- **YOUR TASK**
Should the word "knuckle" occur in a line of the records, copy that line.

Stored records:
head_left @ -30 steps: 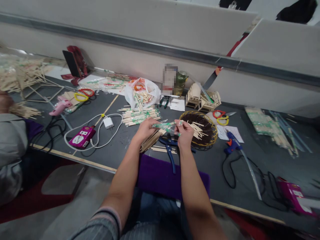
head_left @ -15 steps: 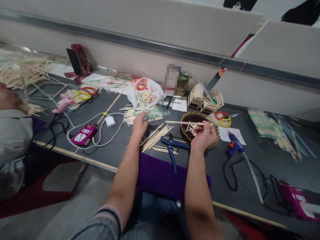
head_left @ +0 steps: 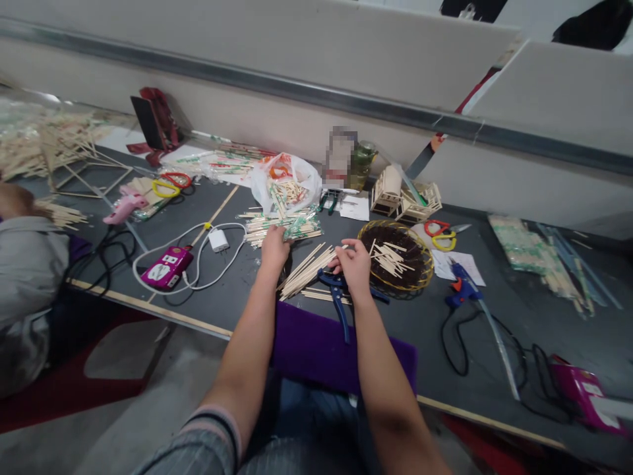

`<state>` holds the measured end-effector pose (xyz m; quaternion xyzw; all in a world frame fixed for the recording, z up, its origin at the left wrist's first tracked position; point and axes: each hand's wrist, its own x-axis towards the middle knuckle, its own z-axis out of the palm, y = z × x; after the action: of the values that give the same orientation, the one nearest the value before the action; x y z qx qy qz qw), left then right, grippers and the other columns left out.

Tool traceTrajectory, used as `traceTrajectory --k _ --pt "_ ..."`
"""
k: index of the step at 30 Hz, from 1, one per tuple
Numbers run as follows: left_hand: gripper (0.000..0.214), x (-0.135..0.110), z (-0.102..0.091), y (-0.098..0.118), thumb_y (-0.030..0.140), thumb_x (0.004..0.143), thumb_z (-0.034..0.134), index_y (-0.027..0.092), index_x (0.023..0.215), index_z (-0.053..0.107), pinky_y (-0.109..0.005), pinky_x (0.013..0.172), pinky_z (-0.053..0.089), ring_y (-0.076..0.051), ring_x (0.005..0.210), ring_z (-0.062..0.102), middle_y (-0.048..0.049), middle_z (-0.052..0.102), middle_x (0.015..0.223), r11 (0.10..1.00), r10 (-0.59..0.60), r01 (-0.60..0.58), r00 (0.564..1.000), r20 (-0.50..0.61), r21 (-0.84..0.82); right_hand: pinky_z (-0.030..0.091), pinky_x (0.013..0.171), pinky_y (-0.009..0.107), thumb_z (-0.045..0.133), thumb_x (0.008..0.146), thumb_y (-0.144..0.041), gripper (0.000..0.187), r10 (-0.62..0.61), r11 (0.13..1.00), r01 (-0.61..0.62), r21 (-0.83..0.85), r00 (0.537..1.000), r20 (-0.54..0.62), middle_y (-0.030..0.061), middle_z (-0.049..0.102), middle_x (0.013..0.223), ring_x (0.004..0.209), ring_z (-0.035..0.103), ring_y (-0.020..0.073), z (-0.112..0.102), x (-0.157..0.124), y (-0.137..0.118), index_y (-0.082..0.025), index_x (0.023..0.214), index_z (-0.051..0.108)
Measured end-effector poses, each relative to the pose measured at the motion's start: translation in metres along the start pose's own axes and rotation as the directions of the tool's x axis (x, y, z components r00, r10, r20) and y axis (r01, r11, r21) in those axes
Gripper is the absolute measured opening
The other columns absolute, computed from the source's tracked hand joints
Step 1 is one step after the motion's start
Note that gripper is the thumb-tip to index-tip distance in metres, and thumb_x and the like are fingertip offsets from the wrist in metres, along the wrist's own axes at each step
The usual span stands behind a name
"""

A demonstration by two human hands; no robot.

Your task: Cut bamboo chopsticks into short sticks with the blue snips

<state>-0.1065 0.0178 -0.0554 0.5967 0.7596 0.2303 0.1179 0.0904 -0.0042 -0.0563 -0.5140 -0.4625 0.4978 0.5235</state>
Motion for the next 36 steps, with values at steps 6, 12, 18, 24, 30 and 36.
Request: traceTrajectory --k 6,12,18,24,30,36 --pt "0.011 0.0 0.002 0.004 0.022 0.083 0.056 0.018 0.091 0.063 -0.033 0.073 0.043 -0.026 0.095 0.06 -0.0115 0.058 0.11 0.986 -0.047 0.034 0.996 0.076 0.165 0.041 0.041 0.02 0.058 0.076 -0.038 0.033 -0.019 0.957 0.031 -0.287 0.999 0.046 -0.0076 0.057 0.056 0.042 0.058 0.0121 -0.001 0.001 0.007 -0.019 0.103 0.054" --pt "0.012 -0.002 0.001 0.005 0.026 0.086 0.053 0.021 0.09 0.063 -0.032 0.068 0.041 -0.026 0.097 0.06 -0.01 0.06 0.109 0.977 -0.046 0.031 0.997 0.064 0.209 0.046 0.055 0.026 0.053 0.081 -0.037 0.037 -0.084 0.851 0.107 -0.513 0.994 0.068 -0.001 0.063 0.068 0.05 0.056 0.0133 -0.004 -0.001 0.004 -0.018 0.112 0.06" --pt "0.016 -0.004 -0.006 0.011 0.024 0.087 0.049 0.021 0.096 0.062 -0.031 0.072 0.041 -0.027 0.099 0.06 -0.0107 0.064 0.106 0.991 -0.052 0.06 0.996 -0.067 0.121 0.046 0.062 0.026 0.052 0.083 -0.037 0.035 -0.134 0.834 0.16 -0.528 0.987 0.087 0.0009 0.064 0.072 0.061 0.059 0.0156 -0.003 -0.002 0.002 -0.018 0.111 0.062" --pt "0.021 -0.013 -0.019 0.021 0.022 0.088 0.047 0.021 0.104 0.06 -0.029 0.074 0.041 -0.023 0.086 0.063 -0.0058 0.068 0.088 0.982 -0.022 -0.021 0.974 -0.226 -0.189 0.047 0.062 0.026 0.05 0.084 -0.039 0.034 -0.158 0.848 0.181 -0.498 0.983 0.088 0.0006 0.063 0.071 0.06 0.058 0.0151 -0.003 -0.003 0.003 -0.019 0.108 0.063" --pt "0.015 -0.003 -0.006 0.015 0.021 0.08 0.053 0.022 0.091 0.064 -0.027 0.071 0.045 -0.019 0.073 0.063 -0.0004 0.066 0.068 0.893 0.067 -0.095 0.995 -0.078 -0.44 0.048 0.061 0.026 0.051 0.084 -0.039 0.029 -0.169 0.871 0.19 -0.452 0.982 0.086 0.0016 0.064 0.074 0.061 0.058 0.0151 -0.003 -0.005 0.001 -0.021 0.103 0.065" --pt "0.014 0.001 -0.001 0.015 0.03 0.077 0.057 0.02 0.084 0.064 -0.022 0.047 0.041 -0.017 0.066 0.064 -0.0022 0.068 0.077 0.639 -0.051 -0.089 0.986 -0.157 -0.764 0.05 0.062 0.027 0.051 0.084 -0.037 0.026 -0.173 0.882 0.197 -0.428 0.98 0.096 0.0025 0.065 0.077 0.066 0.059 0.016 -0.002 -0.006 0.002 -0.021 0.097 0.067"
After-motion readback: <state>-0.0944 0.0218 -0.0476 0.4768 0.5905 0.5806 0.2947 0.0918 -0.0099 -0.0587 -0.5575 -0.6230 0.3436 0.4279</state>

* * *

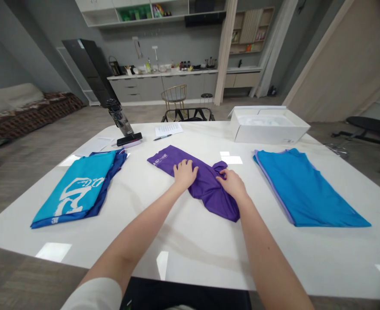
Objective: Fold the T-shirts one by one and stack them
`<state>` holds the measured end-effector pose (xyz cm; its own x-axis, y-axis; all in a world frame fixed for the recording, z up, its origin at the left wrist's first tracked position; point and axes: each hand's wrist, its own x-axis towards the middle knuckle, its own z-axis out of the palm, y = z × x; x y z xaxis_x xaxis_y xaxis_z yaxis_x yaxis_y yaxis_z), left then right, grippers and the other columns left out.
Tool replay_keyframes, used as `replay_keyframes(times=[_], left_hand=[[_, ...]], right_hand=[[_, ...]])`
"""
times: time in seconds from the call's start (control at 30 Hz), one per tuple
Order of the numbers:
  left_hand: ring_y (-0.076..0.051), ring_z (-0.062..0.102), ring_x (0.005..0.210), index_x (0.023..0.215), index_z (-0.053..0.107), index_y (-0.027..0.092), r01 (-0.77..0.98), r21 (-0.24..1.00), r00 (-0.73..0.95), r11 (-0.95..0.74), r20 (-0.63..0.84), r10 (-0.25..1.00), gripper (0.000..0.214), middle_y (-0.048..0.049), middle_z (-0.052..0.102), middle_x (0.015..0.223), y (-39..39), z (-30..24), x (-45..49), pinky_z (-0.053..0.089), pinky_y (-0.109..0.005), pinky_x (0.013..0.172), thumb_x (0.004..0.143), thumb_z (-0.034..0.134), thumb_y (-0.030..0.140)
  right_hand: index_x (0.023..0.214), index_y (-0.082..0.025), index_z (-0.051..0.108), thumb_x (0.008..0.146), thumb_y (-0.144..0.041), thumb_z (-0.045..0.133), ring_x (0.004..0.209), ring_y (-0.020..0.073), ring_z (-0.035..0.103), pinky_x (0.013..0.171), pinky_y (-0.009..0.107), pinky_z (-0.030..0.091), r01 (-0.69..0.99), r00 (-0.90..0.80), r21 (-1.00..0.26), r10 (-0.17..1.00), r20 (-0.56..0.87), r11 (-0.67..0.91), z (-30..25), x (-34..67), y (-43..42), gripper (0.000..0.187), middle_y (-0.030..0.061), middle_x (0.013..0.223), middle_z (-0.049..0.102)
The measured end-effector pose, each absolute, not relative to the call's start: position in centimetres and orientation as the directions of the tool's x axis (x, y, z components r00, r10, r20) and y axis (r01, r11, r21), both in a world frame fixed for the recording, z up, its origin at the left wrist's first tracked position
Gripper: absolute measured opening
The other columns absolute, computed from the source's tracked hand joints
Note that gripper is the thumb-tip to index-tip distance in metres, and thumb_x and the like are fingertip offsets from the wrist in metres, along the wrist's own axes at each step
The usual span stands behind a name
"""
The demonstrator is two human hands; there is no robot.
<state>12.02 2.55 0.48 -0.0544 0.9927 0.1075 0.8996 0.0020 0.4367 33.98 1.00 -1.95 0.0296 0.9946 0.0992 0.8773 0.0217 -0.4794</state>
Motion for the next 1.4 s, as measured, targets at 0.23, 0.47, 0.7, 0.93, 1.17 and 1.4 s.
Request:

- **RESULT OF THIS EXERCISE**
`<state>` holds the measured end-effector pose (xyz m; quaternion xyzw; all in a world frame fixed for the recording, z up, its origin at the left wrist's first tracked position; point and axes: each hand's wrist, its own x-axis towards the middle knuckle, its own z-axis out of the palm, y = z × x; after the action: of the values that give the same orientation, the one nearest the value before the action; x y z qx qy qz qw), left then right, grippers and the other columns left out.
`<state>` holds the measured end-effector pose (xyz cm; its own x-axis, y-axis; all in a world frame fixed for the recording, z up, its origin at the left wrist's first tracked position; point and axes: each hand's wrist, its own x-axis towards the middle knuckle, its own z-axis out of the palm, y = z × x; x y z xaxis_x xaxis_y xaxis_z yaxis_x yaxis_y yaxis_z), left then right, grippers and the other columns left out.

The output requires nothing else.